Recorded information:
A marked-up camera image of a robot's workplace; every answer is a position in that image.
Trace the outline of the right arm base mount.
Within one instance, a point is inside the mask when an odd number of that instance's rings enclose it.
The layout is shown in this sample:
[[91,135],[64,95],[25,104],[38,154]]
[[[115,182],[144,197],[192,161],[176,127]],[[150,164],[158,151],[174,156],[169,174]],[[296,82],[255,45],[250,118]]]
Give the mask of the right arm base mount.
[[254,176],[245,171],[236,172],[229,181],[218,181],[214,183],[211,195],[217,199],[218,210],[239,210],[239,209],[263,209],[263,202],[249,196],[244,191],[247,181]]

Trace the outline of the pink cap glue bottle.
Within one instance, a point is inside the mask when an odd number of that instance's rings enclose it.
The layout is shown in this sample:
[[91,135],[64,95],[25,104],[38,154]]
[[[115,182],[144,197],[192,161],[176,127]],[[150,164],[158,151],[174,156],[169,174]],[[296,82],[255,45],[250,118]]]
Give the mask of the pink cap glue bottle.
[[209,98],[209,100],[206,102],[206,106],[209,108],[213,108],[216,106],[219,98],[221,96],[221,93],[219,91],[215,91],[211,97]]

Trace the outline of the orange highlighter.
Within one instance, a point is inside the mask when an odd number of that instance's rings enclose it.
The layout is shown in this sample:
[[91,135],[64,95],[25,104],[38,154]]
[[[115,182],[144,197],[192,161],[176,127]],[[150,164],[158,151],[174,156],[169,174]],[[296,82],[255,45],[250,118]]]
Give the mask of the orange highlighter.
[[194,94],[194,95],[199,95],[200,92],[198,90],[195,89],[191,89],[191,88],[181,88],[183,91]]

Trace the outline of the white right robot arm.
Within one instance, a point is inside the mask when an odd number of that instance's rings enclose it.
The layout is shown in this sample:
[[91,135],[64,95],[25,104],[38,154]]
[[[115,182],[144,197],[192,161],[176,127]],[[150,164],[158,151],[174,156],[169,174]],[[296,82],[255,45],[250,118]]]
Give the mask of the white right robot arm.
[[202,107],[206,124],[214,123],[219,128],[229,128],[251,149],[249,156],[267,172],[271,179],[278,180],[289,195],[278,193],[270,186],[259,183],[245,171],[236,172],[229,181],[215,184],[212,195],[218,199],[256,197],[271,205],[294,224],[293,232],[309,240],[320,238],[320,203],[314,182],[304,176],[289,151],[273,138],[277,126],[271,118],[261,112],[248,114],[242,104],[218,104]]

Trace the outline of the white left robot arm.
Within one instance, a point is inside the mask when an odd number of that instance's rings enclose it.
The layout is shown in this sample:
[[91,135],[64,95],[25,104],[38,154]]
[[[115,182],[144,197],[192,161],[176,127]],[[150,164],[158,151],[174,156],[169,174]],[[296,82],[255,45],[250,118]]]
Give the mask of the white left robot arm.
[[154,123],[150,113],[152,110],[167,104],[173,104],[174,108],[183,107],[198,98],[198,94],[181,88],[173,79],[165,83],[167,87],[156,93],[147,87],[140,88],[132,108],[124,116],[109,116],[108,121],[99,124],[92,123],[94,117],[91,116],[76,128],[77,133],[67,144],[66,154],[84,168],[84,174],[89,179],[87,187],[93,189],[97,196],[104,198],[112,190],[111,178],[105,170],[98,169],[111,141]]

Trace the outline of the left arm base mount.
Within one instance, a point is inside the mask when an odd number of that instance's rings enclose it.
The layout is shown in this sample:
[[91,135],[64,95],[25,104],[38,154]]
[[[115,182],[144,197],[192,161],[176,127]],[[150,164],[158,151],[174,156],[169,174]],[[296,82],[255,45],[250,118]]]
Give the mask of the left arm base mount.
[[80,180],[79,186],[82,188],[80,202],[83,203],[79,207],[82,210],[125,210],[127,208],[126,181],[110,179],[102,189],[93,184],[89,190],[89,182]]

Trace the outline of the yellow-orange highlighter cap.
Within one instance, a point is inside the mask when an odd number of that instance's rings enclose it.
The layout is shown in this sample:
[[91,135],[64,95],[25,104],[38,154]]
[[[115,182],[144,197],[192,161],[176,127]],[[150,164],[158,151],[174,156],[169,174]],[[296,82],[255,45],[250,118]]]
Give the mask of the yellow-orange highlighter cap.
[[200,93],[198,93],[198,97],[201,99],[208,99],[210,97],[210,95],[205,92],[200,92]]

Exercise aim:
After reading the data, retype all of it exactly as it reads.

Answer box:
A marked-up camera image of a robot's workplace; every answer is a position in that image.
Trace the outline of the right arm base mount.
Within one instance, a point is inside the mask when an odd number of that instance's rings enclose it.
The layout is shown in this sample:
[[91,135],[64,95],[25,104],[38,154]]
[[[115,182],[144,197],[192,161],[176,127]],[[150,164],[158,151],[174,156],[169,174]],[[296,82],[255,45],[250,118]]]
Give the mask of the right arm base mount.
[[254,176],[245,171],[236,172],[229,181],[218,181],[214,183],[211,195],[217,199],[218,210],[239,210],[239,209],[263,209],[263,202],[249,196],[244,191],[247,181]]

Trace the outline of the pink cap glue bottle.
Within one instance, a point is inside the mask when an odd number of that instance's rings enclose it.
The layout is shown in this sample:
[[91,135],[64,95],[25,104],[38,154]]
[[[115,182],[144,197],[192,161],[176,127]],[[150,164],[158,151],[174,156],[169,174]],[[296,82],[255,45],[250,118]]]
Give the mask of the pink cap glue bottle.
[[209,98],[209,100],[206,102],[206,106],[209,108],[213,108],[216,106],[219,98],[221,96],[221,93],[219,91],[215,91],[211,97]]

Trace the outline of the orange highlighter.
Within one instance, a point is inside the mask when an odd number of that instance's rings enclose it.
The layout is shown in this sample:
[[91,135],[64,95],[25,104],[38,154]]
[[[115,182],[144,197],[192,161],[176,127]],[[150,164],[158,151],[174,156],[169,174]],[[296,82],[255,45],[250,118]]]
Give the mask of the orange highlighter.
[[194,94],[194,95],[199,95],[200,92],[198,90],[195,89],[191,89],[191,88],[181,88],[183,91]]

Trace the outline of the white right robot arm.
Within one instance, a point is inside the mask when an odd number of that instance's rings enclose it.
The layout is shown in this sample:
[[91,135],[64,95],[25,104],[38,154]]
[[[115,182],[144,197],[192,161],[176,127]],[[150,164],[158,151],[174,156],[169,174]],[[296,82],[255,45],[250,118]]]
Give the mask of the white right robot arm.
[[202,107],[206,124],[214,123],[219,128],[229,128],[251,149],[249,156],[267,172],[271,179],[278,180],[289,195],[278,193],[270,186],[259,183],[245,171],[236,172],[229,181],[215,184],[212,195],[218,199],[256,197],[271,205],[294,224],[293,232],[309,240],[320,238],[320,203],[314,182],[304,176],[289,151],[273,138],[277,126],[271,118],[261,112],[248,114],[242,104],[218,104]]

Trace the outline of the white left robot arm.
Within one instance, a point is inside the mask when an odd number of that instance's rings enclose it.
The layout is shown in this sample:
[[91,135],[64,95],[25,104],[38,154]]
[[[115,182],[144,197],[192,161],[176,127]],[[150,164],[158,151],[174,156],[169,174]],[[296,82],[255,45],[250,118]]]
Give the mask of the white left robot arm.
[[154,123],[150,113],[152,110],[167,104],[173,104],[174,108],[183,107],[198,98],[198,94],[181,88],[173,79],[165,83],[167,87],[156,93],[147,87],[140,88],[132,108],[124,116],[109,116],[108,121],[99,124],[92,123],[94,117],[91,116],[76,128],[77,133],[67,144],[66,154],[84,168],[84,174],[89,179],[87,187],[93,189],[97,196],[104,198],[112,190],[111,178],[105,170],[98,169],[111,141]]

Trace the outline of the left arm base mount.
Within one instance, a point is inside the mask when an odd number of that instance's rings enclose it.
The layout is shown in this sample:
[[91,135],[64,95],[25,104],[38,154]]
[[[115,182],[144,197],[192,161],[176,127]],[[150,164],[158,151],[174,156],[169,174]],[[296,82],[255,45],[250,118]]]
Give the mask of the left arm base mount.
[[80,180],[79,186],[82,188],[80,202],[83,203],[79,207],[82,210],[125,210],[127,208],[126,181],[110,179],[102,189],[93,184],[89,190],[89,182]]

Trace the outline of the yellow-orange highlighter cap.
Within one instance, a point is inside the mask when an odd number of that instance's rings enclose it.
The layout is shown in this sample:
[[91,135],[64,95],[25,104],[38,154]]
[[[115,182],[144,197],[192,161],[176,127]],[[150,164],[158,151],[174,156],[169,174]],[[296,82],[255,45],[250,118]]]
Give the mask of the yellow-orange highlighter cap.
[[200,93],[198,93],[198,97],[201,99],[208,99],[210,97],[210,95],[205,92],[200,92]]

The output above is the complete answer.